Records from a data source:
---------------

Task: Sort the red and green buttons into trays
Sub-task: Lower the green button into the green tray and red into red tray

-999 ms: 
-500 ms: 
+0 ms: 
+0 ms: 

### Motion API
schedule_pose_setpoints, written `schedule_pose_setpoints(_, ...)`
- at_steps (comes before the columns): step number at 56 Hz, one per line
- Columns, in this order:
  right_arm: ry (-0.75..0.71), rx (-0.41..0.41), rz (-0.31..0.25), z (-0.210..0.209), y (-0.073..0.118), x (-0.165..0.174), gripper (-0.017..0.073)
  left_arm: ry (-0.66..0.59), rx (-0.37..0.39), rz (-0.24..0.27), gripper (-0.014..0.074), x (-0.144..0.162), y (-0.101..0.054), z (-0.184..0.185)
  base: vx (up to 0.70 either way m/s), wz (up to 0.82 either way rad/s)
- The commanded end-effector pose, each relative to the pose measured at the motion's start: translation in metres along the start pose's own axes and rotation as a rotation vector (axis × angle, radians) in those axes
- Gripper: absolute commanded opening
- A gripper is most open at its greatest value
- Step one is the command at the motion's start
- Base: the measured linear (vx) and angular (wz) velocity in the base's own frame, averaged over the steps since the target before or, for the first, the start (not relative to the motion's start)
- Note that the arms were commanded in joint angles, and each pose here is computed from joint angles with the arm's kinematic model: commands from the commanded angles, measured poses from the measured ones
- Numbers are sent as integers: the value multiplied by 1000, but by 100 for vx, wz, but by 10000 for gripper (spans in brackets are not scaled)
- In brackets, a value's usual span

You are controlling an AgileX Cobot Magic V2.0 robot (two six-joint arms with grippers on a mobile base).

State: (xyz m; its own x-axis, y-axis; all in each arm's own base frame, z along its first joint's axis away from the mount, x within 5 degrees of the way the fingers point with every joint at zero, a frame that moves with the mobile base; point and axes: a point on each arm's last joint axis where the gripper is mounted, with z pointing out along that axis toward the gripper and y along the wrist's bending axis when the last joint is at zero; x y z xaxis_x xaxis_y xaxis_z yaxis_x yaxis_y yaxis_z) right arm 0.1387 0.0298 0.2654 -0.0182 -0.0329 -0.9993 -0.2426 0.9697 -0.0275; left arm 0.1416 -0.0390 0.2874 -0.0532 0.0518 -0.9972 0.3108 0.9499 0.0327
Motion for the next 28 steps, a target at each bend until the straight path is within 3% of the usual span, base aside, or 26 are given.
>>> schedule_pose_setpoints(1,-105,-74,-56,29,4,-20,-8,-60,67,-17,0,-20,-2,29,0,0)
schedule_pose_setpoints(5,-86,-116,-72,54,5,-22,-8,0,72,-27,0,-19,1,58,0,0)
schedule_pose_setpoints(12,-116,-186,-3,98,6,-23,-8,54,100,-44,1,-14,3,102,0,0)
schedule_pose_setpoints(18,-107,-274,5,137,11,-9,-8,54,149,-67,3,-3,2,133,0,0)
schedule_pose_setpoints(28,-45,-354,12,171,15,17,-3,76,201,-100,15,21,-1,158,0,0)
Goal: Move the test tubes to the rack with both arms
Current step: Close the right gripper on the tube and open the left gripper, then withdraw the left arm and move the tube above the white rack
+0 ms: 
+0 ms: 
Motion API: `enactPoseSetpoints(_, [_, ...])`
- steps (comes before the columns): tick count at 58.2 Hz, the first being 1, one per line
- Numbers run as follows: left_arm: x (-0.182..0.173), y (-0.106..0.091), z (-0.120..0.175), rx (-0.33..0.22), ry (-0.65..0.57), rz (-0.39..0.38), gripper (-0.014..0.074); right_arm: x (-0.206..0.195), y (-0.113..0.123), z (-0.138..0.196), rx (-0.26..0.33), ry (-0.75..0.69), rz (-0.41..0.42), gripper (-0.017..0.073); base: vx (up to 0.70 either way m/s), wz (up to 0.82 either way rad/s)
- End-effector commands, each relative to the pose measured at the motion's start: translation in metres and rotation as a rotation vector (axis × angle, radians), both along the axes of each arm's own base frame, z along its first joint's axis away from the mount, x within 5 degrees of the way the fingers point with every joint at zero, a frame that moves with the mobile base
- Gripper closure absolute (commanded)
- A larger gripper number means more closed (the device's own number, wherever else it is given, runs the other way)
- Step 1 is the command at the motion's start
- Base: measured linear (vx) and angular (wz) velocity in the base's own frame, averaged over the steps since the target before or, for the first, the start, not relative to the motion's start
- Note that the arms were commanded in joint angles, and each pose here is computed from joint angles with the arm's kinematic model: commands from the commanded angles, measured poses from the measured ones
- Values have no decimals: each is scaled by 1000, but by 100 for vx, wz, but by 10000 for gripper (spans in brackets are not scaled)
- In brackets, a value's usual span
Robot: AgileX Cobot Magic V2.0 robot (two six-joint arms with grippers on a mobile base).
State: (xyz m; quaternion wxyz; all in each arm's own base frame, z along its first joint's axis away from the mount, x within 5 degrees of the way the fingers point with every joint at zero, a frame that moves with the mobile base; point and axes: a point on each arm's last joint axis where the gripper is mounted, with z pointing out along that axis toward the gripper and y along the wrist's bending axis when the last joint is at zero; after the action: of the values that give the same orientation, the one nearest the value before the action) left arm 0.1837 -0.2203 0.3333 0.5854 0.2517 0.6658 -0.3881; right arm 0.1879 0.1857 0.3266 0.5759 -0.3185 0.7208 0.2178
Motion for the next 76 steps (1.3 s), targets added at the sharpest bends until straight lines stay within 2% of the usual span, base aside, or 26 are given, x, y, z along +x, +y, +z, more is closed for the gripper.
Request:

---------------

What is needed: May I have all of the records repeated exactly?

Written solution:
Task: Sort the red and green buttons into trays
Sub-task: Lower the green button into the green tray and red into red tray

-999 ms: 
-500 ms: 
+0 ms: 
+0 ms: 

### Motion API
schedule_pose_setpoints, written `schedule_pose_setpoints(_, ...)`
- at_steps (comes before the columns): step number at 56 Hz, one per line
- Columns, in this order:
  right_arm: ry (-0.75..0.71), rx (-0.41..0.41), rz (-0.31..0.25), z (-0.210..0.209), y (-0.073..0.118), x (-0.165..0.174), gripper (-0.017..0.073)
  left_arm: ry (-0.66..0.59), rx (-0.37..0.39), rz (-0.24..0.27), gripper (-0.014..0.074), x (-0.144..0.162), y (-0.101..0.054), z (-0.184..0.185)
  base: vx (up to 0.70 either way m/s), wz (up to 0.82 either way rad/s)
- The commanded end-effector pose, each relative to the pose measured at the motion's start: translation in metres along the start pose's own axes and rotation as a rotation vector (axis × angle, radians) in those axes
- Gripper: absolute commanded opening
- A gripper is most open at its greatest value
- Step one is the command at the motion's start
- Base: the measured linear (vx) and angular (wz) velocity in the base's own frame, averaged over the steps since the target before or, for the first, the start (not relative to the motion's start)
- Note that the arms were commanded in joint angles, and each pose here is computed from joint angles with the arm's kinematic model: commands from the commanded angles, measured poses from the measured ones
- Numbers are sent as integers: the value multiplied by 1000, but by 100 for vx, wz, but by 10000 for gripper (spans in brackets are not scaled)
- In brackets, a value's usual span

You are controlling an AgileX Cobot Magic V2.0 robot (two six-joint arms with grippers on a mobile base).

State: (xyz m; its own x-axis, y-axis; all in each arm's own base frame, z along its first joint's axis away from the mount, x within 5 degrees of the way the fingers point with every joint at zero, a frame that moves with the mobile base; point and axes: a point on each arm's last joint axis where the gripper is mounted, with z pointing out along that axis toward the gripper and y along the wrist's bending axis when the last joint is at zero; x y z xaxis_x xaxis_y xaxis_z yaxis_x yaxis_y yaxis_z) right arm 0.1387 0.0298 0.2654 -0.0182 -0.0329 -0.9993 -0.2426 0.9697 -0.0275; left arm 0.1416 -0.0390 0.2874 -0.0532 0.0518 -0.9972 0.3108 0.9499 0.0327
Motion for the next 28 steps, a target at each bend until the straight path is within 3% of the usual span, base aside, or 26 are given.
>>> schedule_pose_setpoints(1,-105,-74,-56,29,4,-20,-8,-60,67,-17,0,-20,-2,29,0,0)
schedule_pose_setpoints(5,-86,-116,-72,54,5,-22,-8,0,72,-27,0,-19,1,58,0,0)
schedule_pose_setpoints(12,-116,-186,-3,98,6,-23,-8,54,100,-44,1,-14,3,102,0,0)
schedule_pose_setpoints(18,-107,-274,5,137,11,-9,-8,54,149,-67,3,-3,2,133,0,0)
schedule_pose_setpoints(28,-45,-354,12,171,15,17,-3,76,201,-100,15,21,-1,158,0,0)
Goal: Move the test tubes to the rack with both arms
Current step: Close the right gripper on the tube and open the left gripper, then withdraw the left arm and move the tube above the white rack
+0 ms: 
+0 ms: 
Motion API: `enactPoseSetpoints(_, [_, ...])`
- steps (comes before the columns): tick count at 58.2 Hz, the first being 1, one per line
- Numbers run as follows: left_arm: x (-0.182..0.173), y (-0.106..0.091), z (-0.120..0.175), rx (-0.33..0.22), ry (-0.65..0.57), rz (-0.39..0.38), gripper (-0.014..0.074); right_arm: x (-0.206..0.195), y (-0.113..0.123), z (-0.138..0.196), rx (-0.26..0.33), ry (-0.75..0.69), rz (-0.41..0.42), gripper (-0.017..0.073); base: vx (up to 0.70 either way m/s), wz (up to 0.82 either way rad/s)
- End-effector commands, each relative to the pose measured at the motion's start: translation in metres and rotation as a rotation vector (axis × angle, radians), both along the axes of each arm's own base frame, z along its first joint's axis away from the mount, x within 5 degrees of the way the fingers point with every joint at zero, a frame that moves with the mobile base
- Gripper closure absolute (commanded)
- A larger gripper number means more closed (the device's own number, wherever else it is given, runs the other way)
- Step 1 is the command at the motion's start
- Base: measured linear (vx) and angular (wz) velocity in the base's own frame, averaged over the steps since the target before or, for the first, the start, not relative to the motion's start
- Note that the arms were commanded in joint angles, and each pose here is computed from joint angles with the arm's kinematic model: commands from the commanded angles, measured poses from the measured ones
- Values have no decimals: each is scaled by 1000, but by 100 for vx, wz, but by 10000 for gripper (spans in brackets are not scaled)
- In brackets, a value's usual span
Robot: AgileX Cobot Magic V2.0 robot (two six-joint arms with grippers on a mobile base).
State: (xyz m; quaternion wxyz; all in each arm's own base frame, z along its first joint's axis away from the mount, x within 5 degrees of the way the fingers point with every joint at zero, a frame that moves with the mobile base; point and axes: a point on each arm's last joint axis where the gripper is mounted, with z pointing out along that axis toward the gripper and y along the wrist's bending axis when the last joint is at zero; after the action: of the values that give the same orientation, the one nearest the value before the action) left arm 0.1837 -0.2203 0.3333 0.5854 0.2517 0.6658 -0.3881; right arm 0.1879 0.1857 0.3266 0.5759 -0.3185 0.7208 0.2178
Motion for the next 76 steps (1.3 s), targets added at the sharpest bends until straight lines stay within 2% of the usual span, base aside, or 26 are given, x, y, z along +x, +y, +z, more is closed for the gripper.
Request:

No more work is left in this exercise.